Whatever the reason for his behavior, I have found rewards to be a lot more effective in modifying behavior than punishment. It might seem counterintuitive (why would you want to reward him for bad behavior by giving him stuff just to stop being bad?) but sense of outrage aside, the most important aspect of a strategy is whether it works.

What does he love? TV? Going out to dinner? Getting to pick what the family eats, or where they go on an outing? Books? Toys? Playdates?

Set up a point system for rewarding him for good behavior. First you will have to set a baseline. With my son, who loves all sorts of electronic entertainment, and also anything sweet, the baseline is that he gets no electronics and no sweets. We justified this citing the thousands of dollars that we had to spend getting all his cavities filled, and his bad grades and the fact that he was constantly "forgetting" whenever we told him to do something.

Then you set the market. My son gets fifteen minutes a day (cumulative if he doesn't use it) of electronics for brushing his teeth properly (we did inspections). When he was younger he got a daily "report card" from his teacher with numeric grades (1-5) for things like "sitting quietly", "respecting others", "doing schoolwork", etc. Each category in each grade earned him a certain number of "stars". We set the prices for things he wanted. An hour of TV cost 15 stars. A caffeine free diet soda cost him 20 stars. That expensive totally cool Star Wars toy that he begged us for at Toys-R-Us was prices at 150 stars. Nectarines and strawberries at the store cost 1 star apiece.

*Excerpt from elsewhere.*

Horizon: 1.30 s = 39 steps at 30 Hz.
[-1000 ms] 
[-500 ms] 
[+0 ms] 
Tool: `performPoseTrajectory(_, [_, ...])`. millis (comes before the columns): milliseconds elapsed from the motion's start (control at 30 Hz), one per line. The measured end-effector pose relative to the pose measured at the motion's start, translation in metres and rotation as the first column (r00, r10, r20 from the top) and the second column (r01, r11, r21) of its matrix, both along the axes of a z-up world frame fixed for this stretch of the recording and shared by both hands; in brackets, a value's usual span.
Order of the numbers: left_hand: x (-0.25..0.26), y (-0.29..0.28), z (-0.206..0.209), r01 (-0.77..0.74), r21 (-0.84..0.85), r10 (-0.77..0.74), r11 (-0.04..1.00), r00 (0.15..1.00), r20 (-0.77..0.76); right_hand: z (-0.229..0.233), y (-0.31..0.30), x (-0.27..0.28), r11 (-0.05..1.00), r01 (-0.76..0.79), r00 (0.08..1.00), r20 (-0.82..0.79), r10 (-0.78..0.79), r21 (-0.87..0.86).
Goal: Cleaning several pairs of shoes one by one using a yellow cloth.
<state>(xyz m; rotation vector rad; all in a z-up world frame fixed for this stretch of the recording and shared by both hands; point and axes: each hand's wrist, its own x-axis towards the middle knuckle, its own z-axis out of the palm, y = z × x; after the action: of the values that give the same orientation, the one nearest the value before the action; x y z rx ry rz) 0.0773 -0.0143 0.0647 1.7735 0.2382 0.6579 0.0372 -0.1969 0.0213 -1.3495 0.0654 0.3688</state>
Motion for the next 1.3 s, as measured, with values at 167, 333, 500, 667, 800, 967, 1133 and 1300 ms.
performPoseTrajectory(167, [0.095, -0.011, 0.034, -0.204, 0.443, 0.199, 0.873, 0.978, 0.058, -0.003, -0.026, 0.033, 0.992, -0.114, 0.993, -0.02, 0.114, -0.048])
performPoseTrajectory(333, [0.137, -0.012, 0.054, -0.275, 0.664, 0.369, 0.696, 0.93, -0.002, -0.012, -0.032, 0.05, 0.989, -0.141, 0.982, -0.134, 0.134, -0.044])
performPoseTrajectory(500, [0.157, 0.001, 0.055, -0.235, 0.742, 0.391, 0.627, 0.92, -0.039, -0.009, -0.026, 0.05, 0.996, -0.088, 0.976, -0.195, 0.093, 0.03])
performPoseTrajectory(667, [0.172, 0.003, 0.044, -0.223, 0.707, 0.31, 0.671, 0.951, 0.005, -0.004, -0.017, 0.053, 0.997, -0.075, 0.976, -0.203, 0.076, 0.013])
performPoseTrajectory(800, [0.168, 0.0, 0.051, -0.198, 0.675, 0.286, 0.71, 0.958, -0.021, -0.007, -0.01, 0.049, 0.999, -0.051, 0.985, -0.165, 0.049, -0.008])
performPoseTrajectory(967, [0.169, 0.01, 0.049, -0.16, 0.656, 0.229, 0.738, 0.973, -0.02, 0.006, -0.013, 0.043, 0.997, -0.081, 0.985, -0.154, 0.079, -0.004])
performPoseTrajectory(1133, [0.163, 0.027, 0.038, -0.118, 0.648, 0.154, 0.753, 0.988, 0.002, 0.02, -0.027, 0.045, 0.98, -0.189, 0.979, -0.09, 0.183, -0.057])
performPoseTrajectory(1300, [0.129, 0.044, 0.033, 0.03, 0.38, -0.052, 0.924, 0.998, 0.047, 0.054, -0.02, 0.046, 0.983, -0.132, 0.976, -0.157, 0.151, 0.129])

The reason that we didn't express his rewards directly in terms of money (for example, you get $1 per point per category) is so that we could set higher prices for things that might be financially cheap buy really expensive in other respects (candy, for example) and cheap prices for things that we wanted to encourage (like fruit)

This system has changed his behavior for the better when time outs, scolding, explanations and removal of privileges had little lasting effect.


Some of the behaviors you describe sound like ADD/ADHD -- impulsivity (inappropriate talking, inappropriate actions, inappropriate aggression) and inattention (not listening to the teacher, not sitting down when told) are common issues. Consider having your son evaluated to see if this is contributing to the problems. Knowing whether this is part of the story will not solve the problems, but may help you and the teachers develop a more useful response.


It sounds like he already has a deeply ingrained pattern of behaviour (you say he was like that in daycares, too), so be ready to invest tons of patience, persistence and time to change. Until you provide more information according to the comment below the question, I am going to take a stab at what might be the issue with your approach.

What happens you take a toy away? Does he sulk for five minutes and then get back to his cheerful self? If that's the case, it means he's already forgotten about both his unacceptable act and the punishment. You might want to extend the duration of the punishment. In some extreme cases we'd ban our kid from watching cartoons for a few days (which he does every day for 15 minutes after waking up and before going to bed). Each morning/evening, he'd ask for his cartoons again, because he'd completely forget about the wrong act and the punishment. Each time we'd calmly explain why there will be no cartoons and each time he'd be disappointed anew, but thus he slowly learned that actions can have lasting consequences. We'd only restore the privilege after he was commended by the teacher.